È necessario contrastare questo fenomeno soprattutto in un momento in cui il valore delle materie prime seconde ha reso appetibili alcune tipologie di RAEE anche a soggetti non titolati alla loro corretta gestione. Il dato medio di raccolta pro capite è pari a 3,80 kg per abitante; i Centri di Conferimento passano da 3.759 a 3.900 e comprendono i Centri di Raccolta Comunali (3.759) e Altri Centri (141). Questi ultimi si dividono in Luoghi di Raggruppamento, allestiti e gestiti dalla Distribuzione e serviti direttamente dai Sistemi Collettivi come previsto dal decreto uno contro uno, e Centri di Raccolta Privati, realizzati per lo più dagli stessi Sistemi Collettivi, in cui sono stoccati i RAEE provenienti da raccolta volontaria, ad oggi prevalentemente legati al Raggruppamento R5. Nella classifica dei 5 Raggruppamenti, in cui vengono divisi i RAEE, quello più raccolto è ancora R3 (Tv e Monitor) con 68.879.875 kg, nonostante registri -9,96% rispetto al 2012. Seguono R1 (Frigoriferi e Apparecchiature Refrigeranti), con -2,73%, e R22,69%. Al quarto posto R4 (Piccoli Elettrodomestici), con una flessione pari a -3,08% sull’anno precedente. L’unico Raggruppamento che mantiene un trend positivo è quello delle Sorgenti Luminose (R5) con 1.115.935 kg, il 7,63% in più rispetto al 2012.

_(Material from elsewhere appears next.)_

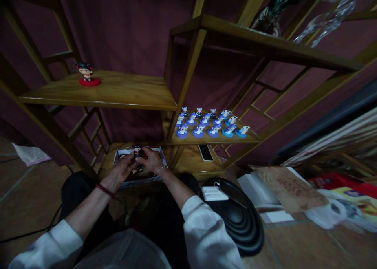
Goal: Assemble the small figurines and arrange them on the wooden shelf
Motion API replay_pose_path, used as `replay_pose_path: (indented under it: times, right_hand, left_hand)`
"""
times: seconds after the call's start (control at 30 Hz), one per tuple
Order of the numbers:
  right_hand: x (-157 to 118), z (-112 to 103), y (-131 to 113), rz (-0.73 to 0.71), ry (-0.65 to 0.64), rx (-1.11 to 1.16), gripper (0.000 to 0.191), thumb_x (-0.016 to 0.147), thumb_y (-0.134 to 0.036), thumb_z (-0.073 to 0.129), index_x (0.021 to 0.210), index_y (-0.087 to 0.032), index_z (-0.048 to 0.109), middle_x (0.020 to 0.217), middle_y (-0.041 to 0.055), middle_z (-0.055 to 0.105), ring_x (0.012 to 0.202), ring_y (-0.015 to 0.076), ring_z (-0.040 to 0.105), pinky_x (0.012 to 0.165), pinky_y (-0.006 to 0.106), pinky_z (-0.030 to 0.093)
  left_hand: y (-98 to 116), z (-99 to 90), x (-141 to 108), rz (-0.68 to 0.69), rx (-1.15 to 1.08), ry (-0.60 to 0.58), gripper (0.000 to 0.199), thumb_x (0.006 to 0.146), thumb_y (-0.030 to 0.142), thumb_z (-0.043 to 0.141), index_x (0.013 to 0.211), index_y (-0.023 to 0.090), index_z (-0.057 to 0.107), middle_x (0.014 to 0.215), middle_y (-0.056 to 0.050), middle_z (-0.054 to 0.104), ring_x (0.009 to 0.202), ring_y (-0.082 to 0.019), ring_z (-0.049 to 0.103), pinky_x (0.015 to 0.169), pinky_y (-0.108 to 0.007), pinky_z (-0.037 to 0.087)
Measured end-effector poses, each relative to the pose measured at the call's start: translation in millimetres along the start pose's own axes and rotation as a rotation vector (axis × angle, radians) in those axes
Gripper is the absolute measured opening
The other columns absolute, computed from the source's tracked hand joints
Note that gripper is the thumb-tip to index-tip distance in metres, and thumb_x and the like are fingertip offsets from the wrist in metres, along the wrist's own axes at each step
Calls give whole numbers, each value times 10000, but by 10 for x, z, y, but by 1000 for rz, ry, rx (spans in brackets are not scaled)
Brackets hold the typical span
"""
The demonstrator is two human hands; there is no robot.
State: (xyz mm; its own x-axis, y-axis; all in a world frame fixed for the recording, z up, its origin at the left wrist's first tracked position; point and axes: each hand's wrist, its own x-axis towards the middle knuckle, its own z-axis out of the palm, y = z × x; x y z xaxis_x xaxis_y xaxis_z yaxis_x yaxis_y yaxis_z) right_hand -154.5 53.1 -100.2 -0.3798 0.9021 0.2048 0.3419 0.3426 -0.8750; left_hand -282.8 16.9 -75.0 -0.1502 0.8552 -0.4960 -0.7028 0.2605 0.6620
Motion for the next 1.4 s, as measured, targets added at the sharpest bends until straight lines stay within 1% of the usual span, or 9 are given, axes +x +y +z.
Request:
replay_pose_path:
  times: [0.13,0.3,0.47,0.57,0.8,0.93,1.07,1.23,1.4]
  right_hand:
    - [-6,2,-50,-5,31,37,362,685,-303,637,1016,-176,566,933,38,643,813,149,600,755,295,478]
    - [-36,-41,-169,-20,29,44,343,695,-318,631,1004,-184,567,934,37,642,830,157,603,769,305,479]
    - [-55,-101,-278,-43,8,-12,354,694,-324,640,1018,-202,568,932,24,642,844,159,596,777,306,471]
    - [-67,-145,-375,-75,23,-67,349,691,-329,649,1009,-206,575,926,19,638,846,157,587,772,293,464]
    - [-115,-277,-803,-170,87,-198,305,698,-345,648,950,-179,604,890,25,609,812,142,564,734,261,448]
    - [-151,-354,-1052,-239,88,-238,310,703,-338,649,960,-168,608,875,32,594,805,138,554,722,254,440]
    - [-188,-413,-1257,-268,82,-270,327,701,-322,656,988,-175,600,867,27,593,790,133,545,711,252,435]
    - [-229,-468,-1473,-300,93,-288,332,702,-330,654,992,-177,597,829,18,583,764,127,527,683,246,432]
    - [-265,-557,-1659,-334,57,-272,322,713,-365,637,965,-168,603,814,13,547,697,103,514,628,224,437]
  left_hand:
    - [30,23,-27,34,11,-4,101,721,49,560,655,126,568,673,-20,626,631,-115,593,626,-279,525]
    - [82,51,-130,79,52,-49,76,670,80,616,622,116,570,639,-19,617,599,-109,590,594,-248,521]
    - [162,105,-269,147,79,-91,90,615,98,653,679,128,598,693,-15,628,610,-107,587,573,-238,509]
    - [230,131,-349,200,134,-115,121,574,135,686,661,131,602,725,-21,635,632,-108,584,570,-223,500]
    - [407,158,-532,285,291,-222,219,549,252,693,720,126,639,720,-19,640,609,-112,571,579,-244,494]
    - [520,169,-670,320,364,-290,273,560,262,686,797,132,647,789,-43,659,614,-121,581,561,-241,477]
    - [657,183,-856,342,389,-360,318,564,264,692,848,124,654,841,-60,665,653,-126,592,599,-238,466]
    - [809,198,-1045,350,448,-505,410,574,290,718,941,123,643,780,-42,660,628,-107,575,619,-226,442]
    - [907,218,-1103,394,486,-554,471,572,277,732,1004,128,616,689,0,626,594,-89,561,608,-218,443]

Nell'Italia dei RAEE permangono differenze sostanziali in base all’area geografica: il Nord, nonostante diminuiscano più consistentemente i rifiuti gestiti, continua a raccogliere quantitativi rilevanti; il Centro rimane abbastanza stazionario e ha medie piuttosto basse; l’area Sud e Isole mostra timidi miglioramenti ma resta ancora piuttosto indietro. In tutte le Regioni del Nord, a parte la Lombardia, si registra un calo dei quantitativi ma la raccolta pro capite media nell’area è pari a 4,77 kg per abitante. Al Centro, escludendo l’Abruzzo, si assiste a una diminuzione delle quantità di RAEE gestiti. La media pro capite si ferma a 3,77 kg per abitante, sostanzialmente in linea con il dato nazionale. L’area Sud e Isole, invece, continua a essere il fanalino di coda sia nella raccolta che nella media pro capite, sebbene alcune Regioni, in particolare la Basilicata, registrino forti aumenti nei quantitativi gestiti. Nella classifica delle Regioni, la Valle d’Aosta si conferma anche quest’anno la più virtuosa d’Italia con una media pro capite di ben 8,27 kg/ab., al passo con i migliori standard europei. È invece la Lombardia che raccoglie di più in assoluto con quasi 46 milioni di kg e vanta il primato nazionale anche per il numero di Centri di Conferimento con 834 Centri di Raccolta. Nel Centro la Toscana è la Regione più virtuosa, con 5,41 kg/ab. mentre nell’area Sud e Isole il primo posto se lo aggiudica la Sardegna, con 5,24 kg/ab.